- [Assignment] Of all the lines below, return only those starting with the line holding "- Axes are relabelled" and going on through the line holding "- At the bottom", exactly as written.

(Collected data entries)
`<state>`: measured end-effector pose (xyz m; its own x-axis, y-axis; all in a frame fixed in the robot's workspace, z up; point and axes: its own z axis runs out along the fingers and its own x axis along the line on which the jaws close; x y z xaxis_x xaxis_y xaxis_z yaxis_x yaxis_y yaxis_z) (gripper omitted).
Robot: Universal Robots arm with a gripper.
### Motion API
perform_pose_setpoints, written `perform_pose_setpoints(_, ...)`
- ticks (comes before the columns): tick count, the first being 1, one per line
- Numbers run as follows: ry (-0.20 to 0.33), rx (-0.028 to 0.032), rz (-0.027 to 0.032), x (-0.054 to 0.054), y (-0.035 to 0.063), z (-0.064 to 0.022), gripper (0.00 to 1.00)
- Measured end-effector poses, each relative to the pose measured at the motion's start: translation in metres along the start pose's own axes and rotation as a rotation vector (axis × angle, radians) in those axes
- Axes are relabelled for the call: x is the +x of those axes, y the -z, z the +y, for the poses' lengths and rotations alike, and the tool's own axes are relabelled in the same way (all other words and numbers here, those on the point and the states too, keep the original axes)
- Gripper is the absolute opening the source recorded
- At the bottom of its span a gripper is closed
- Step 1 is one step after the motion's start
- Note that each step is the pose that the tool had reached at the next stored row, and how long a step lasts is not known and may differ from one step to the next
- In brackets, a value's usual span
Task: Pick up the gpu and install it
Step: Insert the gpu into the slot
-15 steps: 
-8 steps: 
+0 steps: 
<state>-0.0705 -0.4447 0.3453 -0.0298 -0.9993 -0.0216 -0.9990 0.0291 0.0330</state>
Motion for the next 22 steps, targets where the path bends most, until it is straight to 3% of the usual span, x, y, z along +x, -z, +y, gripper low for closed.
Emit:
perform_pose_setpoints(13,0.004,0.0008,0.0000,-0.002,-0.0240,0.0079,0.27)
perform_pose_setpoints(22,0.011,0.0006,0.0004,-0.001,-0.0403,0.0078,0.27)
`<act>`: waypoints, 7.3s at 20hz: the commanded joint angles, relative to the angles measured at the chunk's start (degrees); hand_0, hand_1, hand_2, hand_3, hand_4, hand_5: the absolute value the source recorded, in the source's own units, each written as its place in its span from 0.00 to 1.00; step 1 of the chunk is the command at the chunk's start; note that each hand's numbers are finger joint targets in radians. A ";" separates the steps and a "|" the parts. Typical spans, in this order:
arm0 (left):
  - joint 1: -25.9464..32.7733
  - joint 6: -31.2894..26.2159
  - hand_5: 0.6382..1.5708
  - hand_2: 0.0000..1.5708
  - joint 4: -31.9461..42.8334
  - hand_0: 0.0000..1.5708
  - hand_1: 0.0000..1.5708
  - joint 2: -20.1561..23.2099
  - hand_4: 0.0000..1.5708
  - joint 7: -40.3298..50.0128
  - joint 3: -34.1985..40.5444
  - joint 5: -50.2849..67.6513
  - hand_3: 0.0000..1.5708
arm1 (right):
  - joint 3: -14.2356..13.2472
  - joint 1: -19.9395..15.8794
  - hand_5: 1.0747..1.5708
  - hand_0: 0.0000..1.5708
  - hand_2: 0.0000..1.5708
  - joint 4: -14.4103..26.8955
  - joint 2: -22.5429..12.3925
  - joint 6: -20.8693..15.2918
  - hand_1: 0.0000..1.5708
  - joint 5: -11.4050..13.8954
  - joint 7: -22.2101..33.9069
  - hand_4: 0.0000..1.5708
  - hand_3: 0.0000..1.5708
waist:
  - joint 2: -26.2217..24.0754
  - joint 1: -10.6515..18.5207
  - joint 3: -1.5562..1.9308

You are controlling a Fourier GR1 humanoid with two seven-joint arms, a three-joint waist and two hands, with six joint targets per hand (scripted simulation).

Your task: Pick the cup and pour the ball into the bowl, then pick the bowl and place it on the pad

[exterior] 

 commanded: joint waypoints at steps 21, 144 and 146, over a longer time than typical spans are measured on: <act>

- [Solved problem]
- Axes are relabelled for the call: x is the +x of those axes, y the -z, z the +y, for the poses' lengths and rotations alike, and the tool's own axes are relabelled in the same way (all other words and numbers here, those on the point and the states too, keep the original axes)
- Gripper is the absolute opening the source recorded
- At the bottom of its span a gripper is closed

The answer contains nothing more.